DIRECTIONS:
Those lines of the following listing which contain the string "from" should be returned.

DATA:
▼

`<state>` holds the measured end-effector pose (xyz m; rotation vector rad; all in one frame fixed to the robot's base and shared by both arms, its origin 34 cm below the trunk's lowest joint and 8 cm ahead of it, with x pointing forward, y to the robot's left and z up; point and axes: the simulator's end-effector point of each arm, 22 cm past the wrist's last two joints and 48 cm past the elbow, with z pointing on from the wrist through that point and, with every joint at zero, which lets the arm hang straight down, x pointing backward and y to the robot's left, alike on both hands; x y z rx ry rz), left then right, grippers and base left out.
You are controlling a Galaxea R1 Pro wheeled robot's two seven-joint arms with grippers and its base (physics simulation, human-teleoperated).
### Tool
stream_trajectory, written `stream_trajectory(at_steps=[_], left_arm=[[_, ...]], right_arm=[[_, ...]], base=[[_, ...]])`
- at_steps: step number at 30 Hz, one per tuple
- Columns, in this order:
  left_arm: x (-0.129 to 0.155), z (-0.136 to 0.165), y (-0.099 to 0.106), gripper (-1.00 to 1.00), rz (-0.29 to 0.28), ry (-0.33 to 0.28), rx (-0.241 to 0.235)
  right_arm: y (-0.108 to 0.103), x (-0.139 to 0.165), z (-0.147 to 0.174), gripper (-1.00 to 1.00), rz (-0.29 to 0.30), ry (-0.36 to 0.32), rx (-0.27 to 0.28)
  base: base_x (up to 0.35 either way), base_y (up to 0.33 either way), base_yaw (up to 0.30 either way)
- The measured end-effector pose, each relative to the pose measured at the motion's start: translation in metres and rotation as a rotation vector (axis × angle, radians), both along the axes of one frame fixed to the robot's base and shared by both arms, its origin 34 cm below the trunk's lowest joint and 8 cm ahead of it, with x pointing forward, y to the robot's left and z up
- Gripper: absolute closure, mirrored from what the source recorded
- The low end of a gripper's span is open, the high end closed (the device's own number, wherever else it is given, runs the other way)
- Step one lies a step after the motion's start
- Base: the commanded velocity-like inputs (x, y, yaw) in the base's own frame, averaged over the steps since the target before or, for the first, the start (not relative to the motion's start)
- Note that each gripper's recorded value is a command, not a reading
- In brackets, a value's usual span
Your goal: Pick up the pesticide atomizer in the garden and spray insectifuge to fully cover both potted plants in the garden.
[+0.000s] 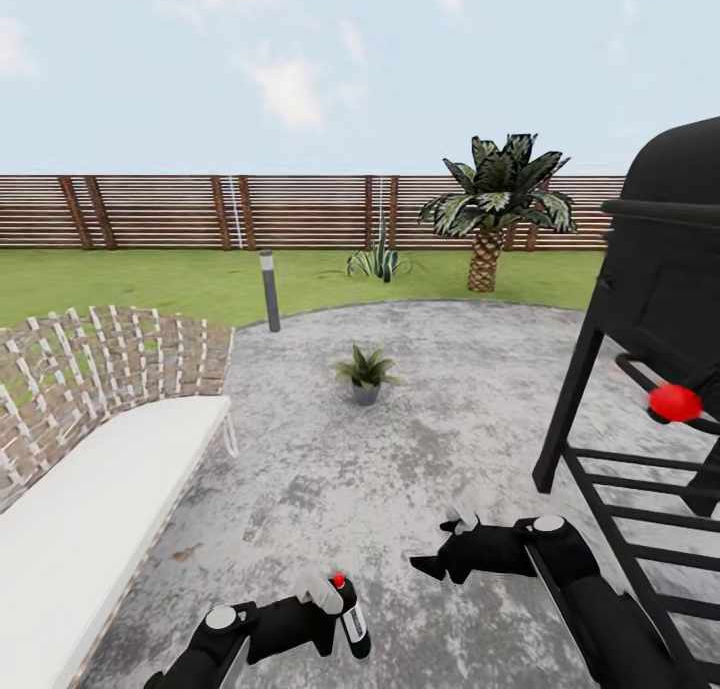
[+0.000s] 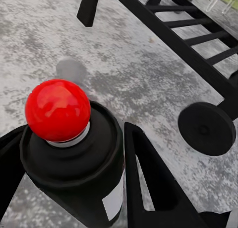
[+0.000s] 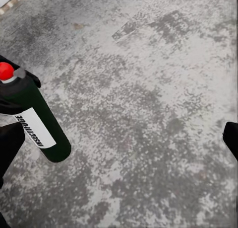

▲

RESPONSE AREA:
`<state>` holds the measured end-effector pose (xyz m; rotation vector rad; all in one frame fixed to the robot's base and shared by both arms, its origin 34 cm below the trunk's lowest joint and 8 cm ahead of it, with x pointing forward, y to the robot's left and z up; point and axes: the simulator's end-effector point of each arm, 22 cm past the wrist's last two joints and 48 cm past the elbow, with z pointing on from the wrist through that point and, with every joint at zero, which lets the arm hang straight down, x pointing backward and y to the robot's left, alike on both hands; x y z rx ry rz), left then right, grippers and base left out.
- Gripper: absolute closure, mirrored from what the source recorded

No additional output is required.